Como não souberam responder, o quadro foi jogado num quartinho de objetos imprestáveis, depois de tantos serviços prestados. Estava definitivamente relegada ao anonimato.
Ela queria dizer: “Doem-me a um museu, vendam-me a um antiquário ou colecionador de retratos antigos, sou uma peça de valor” — e sentiu falta de um par de asas para voar e da capacidade de se expressar, imobilizada como estava.
Na arrumação final do quartinho, foi relegada à lata do lixo.
O lixeiro viu o quadro, achou que valia alguns mil-réis, retirou a moldura e sacudiu o retrato no triturador do caminhão.
***
Lêda Braga Villas-Boas
Nasceu em 16 de janeiro de 1929 na Praça da Faculdade em Maceió. Fez o curso primário no Grupo Escolar Bráulio Cavalcanti (em Pão de Açúcar) e no Grupo Escolar Gabino Besouro (em Penedo), Os 1° e 2° graus realizou no Instituto de Educação em Maceió.
Seu conto “O papa-anjo” recebeu em 1984 o Prêmio Guimarães Passos de Conto, outorgado pela Academia Alagoana de Letras.

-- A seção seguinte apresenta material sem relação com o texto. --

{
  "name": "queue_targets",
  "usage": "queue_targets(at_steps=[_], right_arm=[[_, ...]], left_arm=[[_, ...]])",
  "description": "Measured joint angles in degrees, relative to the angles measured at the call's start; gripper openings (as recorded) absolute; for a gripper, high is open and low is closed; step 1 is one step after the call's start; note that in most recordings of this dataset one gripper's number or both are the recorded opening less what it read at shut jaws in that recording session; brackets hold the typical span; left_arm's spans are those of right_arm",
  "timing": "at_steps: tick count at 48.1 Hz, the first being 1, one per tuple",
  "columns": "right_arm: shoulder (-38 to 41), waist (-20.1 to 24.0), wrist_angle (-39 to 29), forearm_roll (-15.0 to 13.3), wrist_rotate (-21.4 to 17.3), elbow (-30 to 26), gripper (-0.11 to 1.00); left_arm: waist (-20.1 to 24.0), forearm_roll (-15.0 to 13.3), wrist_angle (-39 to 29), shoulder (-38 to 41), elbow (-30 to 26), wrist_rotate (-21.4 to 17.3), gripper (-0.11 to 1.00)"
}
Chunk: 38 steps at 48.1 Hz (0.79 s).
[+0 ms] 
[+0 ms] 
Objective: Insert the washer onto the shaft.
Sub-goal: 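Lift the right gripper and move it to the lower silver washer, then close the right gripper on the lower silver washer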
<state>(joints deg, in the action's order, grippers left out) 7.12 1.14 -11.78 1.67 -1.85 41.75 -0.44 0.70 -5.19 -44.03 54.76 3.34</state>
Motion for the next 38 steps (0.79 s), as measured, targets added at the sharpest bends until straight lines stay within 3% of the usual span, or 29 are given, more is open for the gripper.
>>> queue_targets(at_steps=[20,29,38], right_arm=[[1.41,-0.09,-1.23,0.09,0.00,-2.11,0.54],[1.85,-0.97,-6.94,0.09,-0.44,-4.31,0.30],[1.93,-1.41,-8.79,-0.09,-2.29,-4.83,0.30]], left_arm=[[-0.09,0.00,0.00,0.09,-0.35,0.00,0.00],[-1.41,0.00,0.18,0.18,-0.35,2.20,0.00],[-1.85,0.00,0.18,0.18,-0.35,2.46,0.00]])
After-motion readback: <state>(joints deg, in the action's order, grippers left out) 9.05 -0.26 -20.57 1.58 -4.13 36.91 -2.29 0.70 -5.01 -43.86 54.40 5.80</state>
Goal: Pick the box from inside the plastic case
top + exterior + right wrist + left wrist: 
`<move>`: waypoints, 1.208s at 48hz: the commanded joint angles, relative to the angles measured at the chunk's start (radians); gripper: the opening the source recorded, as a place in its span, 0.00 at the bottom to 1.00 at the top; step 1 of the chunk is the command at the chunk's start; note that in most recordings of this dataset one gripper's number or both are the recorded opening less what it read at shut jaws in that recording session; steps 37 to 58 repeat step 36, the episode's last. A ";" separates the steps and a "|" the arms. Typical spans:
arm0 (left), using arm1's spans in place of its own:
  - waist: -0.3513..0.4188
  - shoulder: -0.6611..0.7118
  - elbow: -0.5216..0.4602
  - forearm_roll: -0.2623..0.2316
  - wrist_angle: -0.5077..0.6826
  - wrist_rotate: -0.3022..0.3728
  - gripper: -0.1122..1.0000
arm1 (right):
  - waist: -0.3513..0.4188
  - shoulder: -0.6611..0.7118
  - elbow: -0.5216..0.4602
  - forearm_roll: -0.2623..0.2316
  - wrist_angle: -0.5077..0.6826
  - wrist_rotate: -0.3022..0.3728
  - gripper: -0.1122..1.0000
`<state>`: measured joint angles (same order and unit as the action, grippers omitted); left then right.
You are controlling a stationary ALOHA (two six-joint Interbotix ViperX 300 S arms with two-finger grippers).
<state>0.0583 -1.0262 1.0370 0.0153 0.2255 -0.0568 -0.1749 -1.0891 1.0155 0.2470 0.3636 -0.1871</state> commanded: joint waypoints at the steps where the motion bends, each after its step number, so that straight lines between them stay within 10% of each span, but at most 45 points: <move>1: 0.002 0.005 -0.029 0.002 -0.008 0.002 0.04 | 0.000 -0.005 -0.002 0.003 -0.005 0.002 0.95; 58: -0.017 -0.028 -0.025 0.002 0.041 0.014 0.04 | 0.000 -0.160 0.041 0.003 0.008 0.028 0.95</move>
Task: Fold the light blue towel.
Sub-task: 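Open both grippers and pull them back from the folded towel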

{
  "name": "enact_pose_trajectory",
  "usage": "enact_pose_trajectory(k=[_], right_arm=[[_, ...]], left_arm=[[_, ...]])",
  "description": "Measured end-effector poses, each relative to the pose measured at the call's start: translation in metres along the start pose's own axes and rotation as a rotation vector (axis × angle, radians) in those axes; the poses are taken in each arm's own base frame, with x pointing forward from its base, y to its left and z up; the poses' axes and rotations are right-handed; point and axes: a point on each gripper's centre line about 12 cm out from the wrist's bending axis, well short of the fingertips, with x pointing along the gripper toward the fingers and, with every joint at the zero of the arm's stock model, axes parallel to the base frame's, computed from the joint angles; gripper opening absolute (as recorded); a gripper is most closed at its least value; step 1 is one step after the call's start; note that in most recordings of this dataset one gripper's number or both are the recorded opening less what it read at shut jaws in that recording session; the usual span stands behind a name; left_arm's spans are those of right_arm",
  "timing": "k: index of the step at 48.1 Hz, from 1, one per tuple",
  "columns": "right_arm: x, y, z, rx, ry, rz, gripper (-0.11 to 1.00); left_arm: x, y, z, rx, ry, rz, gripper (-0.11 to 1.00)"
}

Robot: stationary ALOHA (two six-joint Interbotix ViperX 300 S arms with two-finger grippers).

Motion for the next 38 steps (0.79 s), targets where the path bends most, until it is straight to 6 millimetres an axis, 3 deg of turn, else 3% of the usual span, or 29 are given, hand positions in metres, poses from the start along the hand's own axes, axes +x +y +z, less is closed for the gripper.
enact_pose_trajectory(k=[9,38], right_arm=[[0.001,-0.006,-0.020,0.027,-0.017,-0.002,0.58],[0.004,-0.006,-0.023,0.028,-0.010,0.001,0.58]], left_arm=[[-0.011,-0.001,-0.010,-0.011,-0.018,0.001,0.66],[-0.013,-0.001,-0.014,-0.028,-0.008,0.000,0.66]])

Teve trabalhos literários também publicados na Gazeta de Alagoas, no periódico “A Ponte” e no jornal do Clube dos Funcionários do IAPI. Publicou o livro de contos “Rosto de Domingo“.
Participou, com A Casa dos Enrugados e Trajetória de uma Fotografia, da Coletânea Caeté do Conto Alagoano, p. 46-50 e 51- 53, respectivamente.
Faleceu em Maceió no dia 18 de maio de 2020.
Dona Leda foi minha colega no nunca esquecido IAPI pessoa de fino trato colega de categoria elevada. DEUS que a acolha com amor e carinho.